● **Work request**:
Whenever the word "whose" shows up in a line of the data, copy that line.

● **Given material**:
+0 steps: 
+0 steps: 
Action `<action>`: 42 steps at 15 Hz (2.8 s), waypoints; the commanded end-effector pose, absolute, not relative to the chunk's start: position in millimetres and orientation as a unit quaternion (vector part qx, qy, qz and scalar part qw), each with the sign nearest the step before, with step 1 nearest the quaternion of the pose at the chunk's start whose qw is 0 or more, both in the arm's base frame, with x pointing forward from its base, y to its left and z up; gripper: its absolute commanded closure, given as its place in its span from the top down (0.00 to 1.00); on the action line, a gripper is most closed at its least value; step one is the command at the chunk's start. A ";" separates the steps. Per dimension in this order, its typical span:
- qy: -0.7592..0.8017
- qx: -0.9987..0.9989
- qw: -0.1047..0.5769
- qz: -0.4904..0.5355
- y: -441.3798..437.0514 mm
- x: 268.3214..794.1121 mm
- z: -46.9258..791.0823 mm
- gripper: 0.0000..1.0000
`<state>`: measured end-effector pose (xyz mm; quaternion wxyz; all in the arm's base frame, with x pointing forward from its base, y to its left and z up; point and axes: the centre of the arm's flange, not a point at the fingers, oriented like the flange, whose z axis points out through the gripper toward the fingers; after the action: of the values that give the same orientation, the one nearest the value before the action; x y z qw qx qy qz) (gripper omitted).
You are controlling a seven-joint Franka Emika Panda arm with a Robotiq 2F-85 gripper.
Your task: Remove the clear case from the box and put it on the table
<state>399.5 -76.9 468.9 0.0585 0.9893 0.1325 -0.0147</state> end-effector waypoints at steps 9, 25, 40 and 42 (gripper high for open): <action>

● **Written solution**:
Action `<action>`: 42 steps at 15 Hz (2.8 s), waypoints; the commanded end-effector pose, absolute, not relative to the chunk's start: position in millimetres and orientation as a unit quaternion (vector part qx, qy, qz and scalar part qw), each with the sign nearest the step before, with step 1 nearest the quaternion of the pose at the chunk's start whose qw is 0 or more, both in the arm's base frame, with x pointing forward from its base, y to its left and z up; gripper: its absolute commanded closure, given as its place in its span from the top down (0.00 to 1.00); on the action line, a gripper is most closed at its least value; step one is the command at the chunk's start. A ";" separates the steps. Per dimension in this order, its typical span:
`<state>`: measured end-effector pose (xyz mm; quaternion wxyz; all in the arm's base frame, with x pointing forward from its base, y to its left and z up; point and axes: the centre of the arm's flange, not a point at the fingers, oriented like the flange, whose z axis points out through the gripper toward the fingers; after the action: of the values that give the same orientation, the one nearest the value before the action; x y z qw qx qy qz) (gripper omitted).

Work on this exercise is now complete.